世界経済の行方に不透明感が漂う中、日本の主要企業の業績に急ブレーキがかかっています。2019年09月06日、QUICK企業価値研究所は主要248社(金融を除く)を対象とした最新の業績予想を公表しました。その内容は、2019年度の営業利益が前年度比で3.2%減少する35兆3305億円という、非常に厳しい着地を見込んでいます。前回の予測からさらに3ポイントも下方修正されており、企業を取り巻く環境の厳しさが浮き彫りになりました。
今回の業績悪化に拍車をかけている最大の要因は、激しさを増す米中貿易摩擦による世界的な景気減速です。特に製造業へのダメージが深刻で、輸出の停滞や生産活動の落ち込みが利益を大きく押し下げる形となりました。SNS上でも「景気後退がいよいよ現実味を帯びてきた」「製造業の不振は関連企業にも波及するはずだ」といった不安の声が数多く上がっており、投資家やビジネスマンの間で警戒感が急速に強まっている様子が伺えます。

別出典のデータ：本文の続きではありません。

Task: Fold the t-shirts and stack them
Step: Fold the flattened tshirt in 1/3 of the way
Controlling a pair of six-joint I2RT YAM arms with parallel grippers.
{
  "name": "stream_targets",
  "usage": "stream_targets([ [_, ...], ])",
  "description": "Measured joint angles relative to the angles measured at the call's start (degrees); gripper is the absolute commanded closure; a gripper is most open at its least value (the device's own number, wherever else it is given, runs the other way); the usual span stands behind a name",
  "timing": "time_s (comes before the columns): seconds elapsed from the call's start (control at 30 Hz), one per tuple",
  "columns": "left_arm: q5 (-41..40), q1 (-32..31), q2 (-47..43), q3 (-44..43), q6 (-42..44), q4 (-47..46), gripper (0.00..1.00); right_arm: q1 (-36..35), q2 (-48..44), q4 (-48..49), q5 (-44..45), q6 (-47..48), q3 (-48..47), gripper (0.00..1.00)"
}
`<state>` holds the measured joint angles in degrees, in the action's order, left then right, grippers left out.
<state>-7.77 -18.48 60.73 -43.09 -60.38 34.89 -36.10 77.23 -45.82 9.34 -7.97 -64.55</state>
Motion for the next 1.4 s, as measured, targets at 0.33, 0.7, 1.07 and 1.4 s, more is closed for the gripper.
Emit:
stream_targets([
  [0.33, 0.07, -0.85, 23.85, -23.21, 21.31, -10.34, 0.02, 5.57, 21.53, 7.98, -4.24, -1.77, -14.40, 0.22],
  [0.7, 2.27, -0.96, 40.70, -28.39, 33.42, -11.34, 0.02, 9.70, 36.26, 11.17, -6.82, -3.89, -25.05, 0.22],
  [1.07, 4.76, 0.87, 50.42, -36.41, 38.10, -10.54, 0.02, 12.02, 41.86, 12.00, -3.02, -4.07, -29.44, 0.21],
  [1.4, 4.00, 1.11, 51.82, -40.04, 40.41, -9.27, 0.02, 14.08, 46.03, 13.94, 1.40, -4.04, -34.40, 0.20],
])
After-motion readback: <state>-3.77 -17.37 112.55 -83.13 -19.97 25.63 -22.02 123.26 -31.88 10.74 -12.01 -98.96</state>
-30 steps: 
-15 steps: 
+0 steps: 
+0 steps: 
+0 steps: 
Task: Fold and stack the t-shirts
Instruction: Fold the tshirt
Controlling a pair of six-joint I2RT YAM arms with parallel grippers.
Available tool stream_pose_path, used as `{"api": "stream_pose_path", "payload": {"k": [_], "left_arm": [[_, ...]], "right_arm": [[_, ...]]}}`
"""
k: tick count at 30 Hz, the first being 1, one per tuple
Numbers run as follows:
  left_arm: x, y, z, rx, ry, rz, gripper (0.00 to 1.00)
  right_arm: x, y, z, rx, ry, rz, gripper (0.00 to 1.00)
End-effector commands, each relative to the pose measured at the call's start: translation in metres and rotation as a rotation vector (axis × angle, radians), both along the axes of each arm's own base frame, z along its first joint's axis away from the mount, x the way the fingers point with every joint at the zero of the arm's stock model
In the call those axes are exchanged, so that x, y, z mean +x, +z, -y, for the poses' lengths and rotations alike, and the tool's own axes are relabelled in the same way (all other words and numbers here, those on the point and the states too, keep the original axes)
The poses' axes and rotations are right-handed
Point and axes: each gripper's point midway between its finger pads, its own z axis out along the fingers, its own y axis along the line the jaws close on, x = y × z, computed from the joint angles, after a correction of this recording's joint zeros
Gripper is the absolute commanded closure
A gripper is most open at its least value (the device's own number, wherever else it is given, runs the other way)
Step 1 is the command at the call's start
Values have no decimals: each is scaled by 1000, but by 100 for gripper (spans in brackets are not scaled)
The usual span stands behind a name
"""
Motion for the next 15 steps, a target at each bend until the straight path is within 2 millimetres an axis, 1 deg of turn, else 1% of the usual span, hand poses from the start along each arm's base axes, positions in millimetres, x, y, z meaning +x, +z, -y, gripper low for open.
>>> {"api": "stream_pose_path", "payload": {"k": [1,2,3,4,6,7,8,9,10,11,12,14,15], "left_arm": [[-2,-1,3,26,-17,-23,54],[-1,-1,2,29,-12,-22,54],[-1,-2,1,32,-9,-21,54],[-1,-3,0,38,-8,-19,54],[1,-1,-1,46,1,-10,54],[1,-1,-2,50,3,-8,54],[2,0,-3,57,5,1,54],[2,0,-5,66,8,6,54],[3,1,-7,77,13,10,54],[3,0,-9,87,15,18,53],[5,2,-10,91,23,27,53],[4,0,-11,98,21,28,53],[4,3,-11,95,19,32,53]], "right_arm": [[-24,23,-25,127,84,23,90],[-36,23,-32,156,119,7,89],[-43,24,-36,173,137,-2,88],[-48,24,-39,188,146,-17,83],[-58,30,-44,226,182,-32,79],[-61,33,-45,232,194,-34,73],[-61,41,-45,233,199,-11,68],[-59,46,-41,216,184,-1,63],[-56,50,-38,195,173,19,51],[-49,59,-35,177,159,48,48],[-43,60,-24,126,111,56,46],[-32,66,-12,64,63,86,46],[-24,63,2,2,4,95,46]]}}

ここで改めて解説しますと、営業利益とは企業が本業で稼ぎ出した利益を指す重要な指標です。売上高から原価や人件費などの経費を差し引いたもので、その企業の「稼ぐ力」をストレートに反映しています。この数値が減少に転じるということは、単なる一時的なコスト増ではなく、ビジネスの基幹部分にブレーキがかかっていることを示唆しているのです。製造業という日本経済の屋台骨が揺らぎ始めた現状は、決して楽観視できるものではないでしょう。
私自身の見解としましては、現在はまさに企業が変化への対応力を試されている局面だと感じています。マクロ経済の動きを個別の企業がコントロールすることは不可能ですが、特定の市場に依存しすぎないポートフォリオの構築や、コスト構造の抜本的な見直しが急務と言えるでしょう。2019年09月07日時点の状況を鑑みるに、今は嵐が過ぎ去るのを待つだけでなく、次なる成長への種まきをどれだけ行えるかが、将来的な企業の命運を分ける鍵になるはずです。